▶ **What to do**: Find each line below that includes "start", then copy it.
────────────────
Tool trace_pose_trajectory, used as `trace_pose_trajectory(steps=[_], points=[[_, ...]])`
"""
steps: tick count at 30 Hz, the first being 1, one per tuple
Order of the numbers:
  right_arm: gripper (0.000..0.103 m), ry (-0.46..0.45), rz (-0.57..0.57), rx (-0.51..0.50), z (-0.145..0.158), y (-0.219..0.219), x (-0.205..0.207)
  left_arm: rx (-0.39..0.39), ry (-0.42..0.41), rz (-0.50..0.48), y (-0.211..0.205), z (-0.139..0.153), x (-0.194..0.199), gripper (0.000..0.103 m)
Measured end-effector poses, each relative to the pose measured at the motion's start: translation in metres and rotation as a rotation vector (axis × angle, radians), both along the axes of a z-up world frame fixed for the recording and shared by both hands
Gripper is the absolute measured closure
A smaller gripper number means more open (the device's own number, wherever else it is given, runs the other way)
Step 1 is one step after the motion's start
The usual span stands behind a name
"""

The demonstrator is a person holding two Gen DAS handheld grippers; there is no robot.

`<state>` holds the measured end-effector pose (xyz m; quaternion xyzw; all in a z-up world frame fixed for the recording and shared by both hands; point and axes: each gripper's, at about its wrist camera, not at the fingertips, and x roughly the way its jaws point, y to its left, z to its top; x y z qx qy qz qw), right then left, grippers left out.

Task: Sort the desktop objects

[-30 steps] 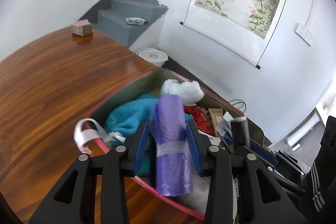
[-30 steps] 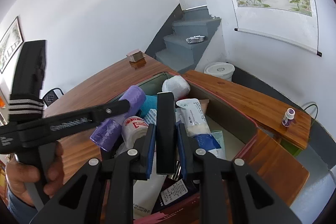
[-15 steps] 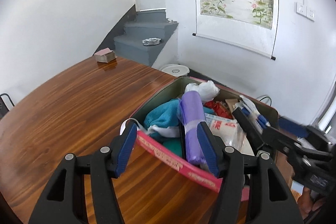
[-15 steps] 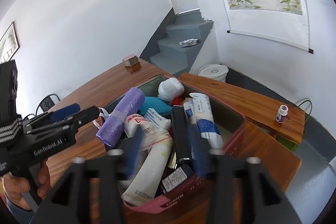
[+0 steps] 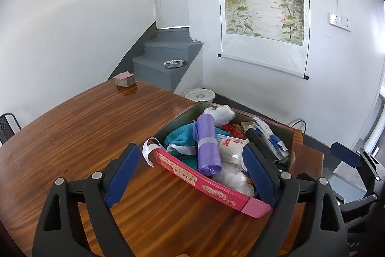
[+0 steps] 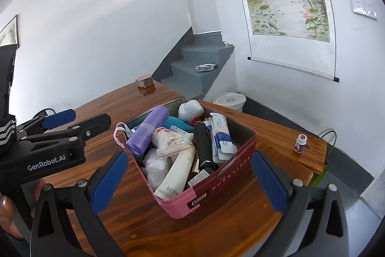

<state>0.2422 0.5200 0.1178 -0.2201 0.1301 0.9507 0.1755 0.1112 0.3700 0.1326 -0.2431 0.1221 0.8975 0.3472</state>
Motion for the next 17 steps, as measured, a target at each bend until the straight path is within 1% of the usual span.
trace_pose_trajectory(steps=[5,8,17], points=[[0.000,-0.004,-0.040,0.040,0.005,-0.010,0.007,0.009,-0.018,0.014,-0.007,0.005,0.001,0.013],[0.000,-0.027,-0.068,0.078,0.004,-0.015,0.009,0.012,-0.024,0.005,-0.010,0.006,0.003,0.013],[0.000,-0.042,-0.071,0.078,-0.001,-0.017,0.013,0.018,-0.029,-0.026,-0.012,0.006,0.012,0.013]])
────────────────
▶ **Answer area**:
Measured end-effector poses, each relative to the pose measured at the motion's start: translation in metres and rotation as a rotation vector (axis × angle, radians), both along the axes of a z-up world frame fixed for the recording and shared by both hands
Step 1 is one step after the motion's start

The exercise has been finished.